▶ ASSIGNMENT
A single number is the answer: the count of lines in the listing below that contain "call".

*** Opening of GIVEN MATERIAL ***

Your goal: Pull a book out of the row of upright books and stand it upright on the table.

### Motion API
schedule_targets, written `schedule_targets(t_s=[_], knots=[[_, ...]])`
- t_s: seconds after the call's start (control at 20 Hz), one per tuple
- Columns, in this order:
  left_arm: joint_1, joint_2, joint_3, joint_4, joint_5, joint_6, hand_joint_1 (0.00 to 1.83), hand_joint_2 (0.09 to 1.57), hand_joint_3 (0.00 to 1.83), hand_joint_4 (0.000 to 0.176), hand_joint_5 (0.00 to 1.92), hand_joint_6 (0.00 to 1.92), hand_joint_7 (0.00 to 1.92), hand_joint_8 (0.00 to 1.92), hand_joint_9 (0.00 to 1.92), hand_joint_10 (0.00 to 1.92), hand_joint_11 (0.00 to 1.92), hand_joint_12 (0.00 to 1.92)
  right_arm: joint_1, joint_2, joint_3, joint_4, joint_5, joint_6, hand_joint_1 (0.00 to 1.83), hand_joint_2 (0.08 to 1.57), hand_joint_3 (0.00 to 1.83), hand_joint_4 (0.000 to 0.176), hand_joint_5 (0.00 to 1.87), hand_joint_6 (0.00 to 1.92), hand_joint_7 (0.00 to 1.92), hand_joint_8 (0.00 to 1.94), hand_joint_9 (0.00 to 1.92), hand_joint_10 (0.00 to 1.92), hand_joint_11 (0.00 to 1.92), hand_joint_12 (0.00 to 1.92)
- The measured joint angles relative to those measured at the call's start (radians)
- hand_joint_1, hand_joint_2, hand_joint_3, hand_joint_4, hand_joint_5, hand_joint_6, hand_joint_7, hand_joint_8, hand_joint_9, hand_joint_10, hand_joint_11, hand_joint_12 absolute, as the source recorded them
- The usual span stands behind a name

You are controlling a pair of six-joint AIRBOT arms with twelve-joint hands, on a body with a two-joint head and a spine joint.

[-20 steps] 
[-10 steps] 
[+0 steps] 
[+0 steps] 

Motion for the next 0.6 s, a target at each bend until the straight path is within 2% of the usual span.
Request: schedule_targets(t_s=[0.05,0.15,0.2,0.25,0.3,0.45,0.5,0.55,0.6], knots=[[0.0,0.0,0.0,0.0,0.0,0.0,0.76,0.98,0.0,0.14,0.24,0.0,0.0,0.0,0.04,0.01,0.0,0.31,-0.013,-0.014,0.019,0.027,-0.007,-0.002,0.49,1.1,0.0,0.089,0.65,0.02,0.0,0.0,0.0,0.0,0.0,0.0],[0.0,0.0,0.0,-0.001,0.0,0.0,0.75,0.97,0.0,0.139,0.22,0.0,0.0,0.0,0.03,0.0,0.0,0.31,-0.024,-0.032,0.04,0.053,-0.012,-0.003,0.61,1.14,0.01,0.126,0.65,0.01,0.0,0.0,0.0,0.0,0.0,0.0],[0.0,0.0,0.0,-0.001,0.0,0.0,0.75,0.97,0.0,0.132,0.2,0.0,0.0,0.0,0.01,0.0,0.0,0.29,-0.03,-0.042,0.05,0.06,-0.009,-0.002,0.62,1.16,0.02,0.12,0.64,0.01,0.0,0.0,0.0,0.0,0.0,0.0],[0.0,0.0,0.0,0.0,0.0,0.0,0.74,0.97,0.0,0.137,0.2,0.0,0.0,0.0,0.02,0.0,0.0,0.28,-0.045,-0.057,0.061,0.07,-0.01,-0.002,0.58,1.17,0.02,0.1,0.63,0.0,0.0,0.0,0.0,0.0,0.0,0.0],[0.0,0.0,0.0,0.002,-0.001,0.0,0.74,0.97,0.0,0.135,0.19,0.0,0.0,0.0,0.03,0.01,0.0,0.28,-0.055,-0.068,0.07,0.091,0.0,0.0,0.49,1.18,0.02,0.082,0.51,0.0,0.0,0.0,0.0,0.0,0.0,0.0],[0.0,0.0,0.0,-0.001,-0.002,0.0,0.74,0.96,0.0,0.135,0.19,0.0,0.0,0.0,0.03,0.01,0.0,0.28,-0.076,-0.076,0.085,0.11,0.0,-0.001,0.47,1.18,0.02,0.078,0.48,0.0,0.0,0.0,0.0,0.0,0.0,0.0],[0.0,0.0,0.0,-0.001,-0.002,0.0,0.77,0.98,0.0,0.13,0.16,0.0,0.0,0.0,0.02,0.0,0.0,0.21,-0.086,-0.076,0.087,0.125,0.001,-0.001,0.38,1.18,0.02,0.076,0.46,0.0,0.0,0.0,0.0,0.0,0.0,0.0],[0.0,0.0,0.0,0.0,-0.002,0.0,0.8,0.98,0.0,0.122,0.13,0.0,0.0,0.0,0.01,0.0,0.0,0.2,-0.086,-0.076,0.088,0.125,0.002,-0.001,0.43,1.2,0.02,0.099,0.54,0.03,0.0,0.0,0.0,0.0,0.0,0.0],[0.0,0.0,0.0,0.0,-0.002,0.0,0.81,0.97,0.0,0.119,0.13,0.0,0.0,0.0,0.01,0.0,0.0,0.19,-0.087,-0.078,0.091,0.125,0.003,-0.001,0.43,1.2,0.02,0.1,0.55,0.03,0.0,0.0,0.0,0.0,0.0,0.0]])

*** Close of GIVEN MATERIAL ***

▶ OUTPUT FOR THIS EXERCISE
2